▶ _What you are asked to do_
In full and without alteration, output each record given here.

Items from a data source

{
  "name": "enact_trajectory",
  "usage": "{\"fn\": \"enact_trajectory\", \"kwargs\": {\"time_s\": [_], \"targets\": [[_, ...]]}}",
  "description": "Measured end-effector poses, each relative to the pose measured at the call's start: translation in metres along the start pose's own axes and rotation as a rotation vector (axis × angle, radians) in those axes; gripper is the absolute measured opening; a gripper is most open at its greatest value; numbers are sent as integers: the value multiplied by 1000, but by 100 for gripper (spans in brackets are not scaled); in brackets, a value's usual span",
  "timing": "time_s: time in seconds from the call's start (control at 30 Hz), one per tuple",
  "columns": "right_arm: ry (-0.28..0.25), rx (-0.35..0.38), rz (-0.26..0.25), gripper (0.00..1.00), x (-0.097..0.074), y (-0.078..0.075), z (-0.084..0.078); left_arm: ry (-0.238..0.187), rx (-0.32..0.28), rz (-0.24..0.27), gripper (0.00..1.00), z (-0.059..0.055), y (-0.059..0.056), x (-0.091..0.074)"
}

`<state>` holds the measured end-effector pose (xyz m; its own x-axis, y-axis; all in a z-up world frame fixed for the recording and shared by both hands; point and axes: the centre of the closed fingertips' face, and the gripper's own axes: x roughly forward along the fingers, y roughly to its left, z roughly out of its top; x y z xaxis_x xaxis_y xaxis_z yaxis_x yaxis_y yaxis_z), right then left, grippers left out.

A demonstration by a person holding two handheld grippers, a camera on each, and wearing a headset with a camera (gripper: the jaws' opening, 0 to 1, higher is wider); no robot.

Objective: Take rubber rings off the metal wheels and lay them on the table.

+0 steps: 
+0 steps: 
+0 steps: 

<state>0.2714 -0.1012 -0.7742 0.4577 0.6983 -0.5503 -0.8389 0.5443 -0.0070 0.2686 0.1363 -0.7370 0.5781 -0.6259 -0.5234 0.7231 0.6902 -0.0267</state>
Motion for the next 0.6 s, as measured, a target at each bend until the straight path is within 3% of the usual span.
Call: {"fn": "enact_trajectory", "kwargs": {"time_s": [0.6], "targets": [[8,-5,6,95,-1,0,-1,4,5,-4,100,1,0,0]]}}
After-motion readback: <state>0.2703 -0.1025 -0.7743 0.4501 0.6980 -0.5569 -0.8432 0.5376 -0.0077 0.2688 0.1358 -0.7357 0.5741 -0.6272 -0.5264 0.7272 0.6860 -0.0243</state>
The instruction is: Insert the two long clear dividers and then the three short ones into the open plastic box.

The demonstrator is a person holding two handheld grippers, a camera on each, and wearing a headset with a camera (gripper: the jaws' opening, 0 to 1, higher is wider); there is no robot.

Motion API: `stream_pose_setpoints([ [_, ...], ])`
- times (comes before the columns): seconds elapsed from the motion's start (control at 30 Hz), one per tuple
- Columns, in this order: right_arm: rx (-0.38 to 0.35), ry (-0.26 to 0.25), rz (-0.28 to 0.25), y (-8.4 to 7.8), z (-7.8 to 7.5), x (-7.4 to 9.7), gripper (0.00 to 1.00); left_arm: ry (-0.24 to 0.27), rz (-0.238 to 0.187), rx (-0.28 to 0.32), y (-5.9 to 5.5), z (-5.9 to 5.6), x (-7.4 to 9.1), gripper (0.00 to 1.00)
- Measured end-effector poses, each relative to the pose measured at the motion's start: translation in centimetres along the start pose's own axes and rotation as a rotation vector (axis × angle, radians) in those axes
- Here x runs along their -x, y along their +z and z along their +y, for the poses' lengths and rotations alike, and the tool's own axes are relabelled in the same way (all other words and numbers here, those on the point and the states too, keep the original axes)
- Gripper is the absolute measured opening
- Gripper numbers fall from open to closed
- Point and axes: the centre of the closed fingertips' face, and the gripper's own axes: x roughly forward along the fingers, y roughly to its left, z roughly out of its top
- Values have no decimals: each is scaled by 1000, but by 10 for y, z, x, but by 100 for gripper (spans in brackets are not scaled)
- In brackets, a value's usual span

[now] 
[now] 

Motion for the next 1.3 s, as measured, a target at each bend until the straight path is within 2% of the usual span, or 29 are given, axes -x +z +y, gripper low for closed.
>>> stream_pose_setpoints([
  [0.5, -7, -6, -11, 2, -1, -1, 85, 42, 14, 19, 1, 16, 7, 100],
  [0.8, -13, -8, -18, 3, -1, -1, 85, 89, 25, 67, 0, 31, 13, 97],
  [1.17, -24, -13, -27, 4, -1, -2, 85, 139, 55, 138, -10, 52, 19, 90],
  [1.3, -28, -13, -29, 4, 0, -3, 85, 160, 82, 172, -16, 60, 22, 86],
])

▶ _Result_
{
  "name": "enact_trajectory",
  "usage": "{\"fn\": \"enact_trajectory\", \"kwargs\": {\"time_s\": [_], \"targets\": [[_, ...]]}}",
  "description": "Measured end-effector poses, each relative to the pose measured at the call's start: translation in metres along the start pose's own axes and rotation as a rotation vector (axis × angle, radians) in those axes; gripper is the absolute measured opening; a gripper is most open at its greatest value; numbers are sent as integers: the value multiplied by 1000, but by 100 for gripper (spans in brackets are not scaled); in brackets, a value's usual span",
  "timing": "time_s: time in seconds from the call's start (control at 30 Hz), one per tuple",
  "columns": "right_arm: ry (-0.28..0.25), rx (-0.35..0.38), rz (-0.26..0.25), gripper (0.00..1.00), x (-0.097..0.074), y (-0.078..0.075), z (-0.084..0.078); left_arm: ry (-0.238..0.187), rx (-0.32..0.28), rz (-0.24..0.27), gripper (0.00..1.00), z (-0.059..0.055), y (-0.059..0.056), x (-0.091..0.074)"
}

`<state>` holds the measured end-effector pose (xyz m; its own x-axis, y-axis; all in a z-up world frame fixed for the recording and shared by both hands; point and axes: the centre of the closed fingertips' face, and the gripper's own axes: x roughly forward along the fingers, y roughly to its left, z roughly out of its top; x y z xaxis_x xaxis_y xaxis_z yaxis_x yaxis_y yaxis_z), right then left, grippers left out.

A demonstration by a person holding two handheld grippers, a camera on each, and wearing a headset with a camera (gripper: the jaws' opening, 0 to 1, higher is wider); no robot.

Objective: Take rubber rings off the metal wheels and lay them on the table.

+0 steps: 
+0 steps: 
+0 steps: 

<state>0.2714 -0.1012 -0.7742 0.4577 0.6983 -0.5503 -0.8389 0.5443 -0.0070 0.2686 0.1363 -0.7370 0.5781 -0.6259 -0.5234 0.7231 0.6902 -0.0267</state>
Motion for the next 0.6 s, as measured, a target at each bend until the straight path is within 3% of the usual span.
Call: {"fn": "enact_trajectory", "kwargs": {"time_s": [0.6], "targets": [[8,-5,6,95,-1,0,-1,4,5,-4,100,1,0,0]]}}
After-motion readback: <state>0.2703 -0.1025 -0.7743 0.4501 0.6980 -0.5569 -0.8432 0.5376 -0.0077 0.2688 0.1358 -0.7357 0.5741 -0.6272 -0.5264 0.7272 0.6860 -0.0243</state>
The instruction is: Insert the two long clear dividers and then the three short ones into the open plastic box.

The demonstrator is a person holding two handheld grippers, a camera on each, and wearing a headset with a camera (gripper: the jaws' opening, 0 to 1, higher is wider); there is no robot.

Motion API: `stream_pose_setpoints([ [_, ...], ])`
- times (comes before the columns): seconds elapsed from the motion's start (control at 30 Hz), one per tuple
- Columns, in this order: right_arm: rx (-0.38 to 0.35), ry (-0.26 to 0.25), rz (-0.28 to 0.25), y (-8.4 to 7.8), z (-7.8 to 7.5), x (-7.4 to 9.7), gripper (0.00 to 1.00); left_arm: ry (-0.24 to 0.27), rz (-0.238 to 0.187), rx (-0.28 to 0.32), y (-5.9 to 5.5), z (-5.9 to 5.6), x (-7.4 to 9.1), gripper (0.00 to 1.00)
- Measured end-effector poses, each relative to the pose measured at the motion's start: translation in centimetres along the start pose's own axes and rotation as a rotation vector (axis × angle, radians) in those axes
- Here x runs along their -x, y along their +z and z along their +y, for the poses' lengths and rotations alike, and the tool's own axes are relabelled in the same way (all other words and numbers here, those on the point and the states too, keep the original axes)
- Gripper is the absolute measured opening
- Gripper numbers fall from open to closed
- Point and axes: the centre of the closed fingertips' face, and the gripper's own axes: x roughly forward along the fingers, y roughly to its left, z roughly out of its top
- Values have no decimals: each is scaled by 1000, but by 10 for y, z, x, but by 100 for gripper (spans in brackets are not scaled)
- In brackets, a value's usual span

[now] 
[now] 

Motion for the next 1.3 s, as measured, a target at each bend until the straight path is within 2% of the usual span, or 29 are given, axes -x +z +y, gripper low for closed.
>>> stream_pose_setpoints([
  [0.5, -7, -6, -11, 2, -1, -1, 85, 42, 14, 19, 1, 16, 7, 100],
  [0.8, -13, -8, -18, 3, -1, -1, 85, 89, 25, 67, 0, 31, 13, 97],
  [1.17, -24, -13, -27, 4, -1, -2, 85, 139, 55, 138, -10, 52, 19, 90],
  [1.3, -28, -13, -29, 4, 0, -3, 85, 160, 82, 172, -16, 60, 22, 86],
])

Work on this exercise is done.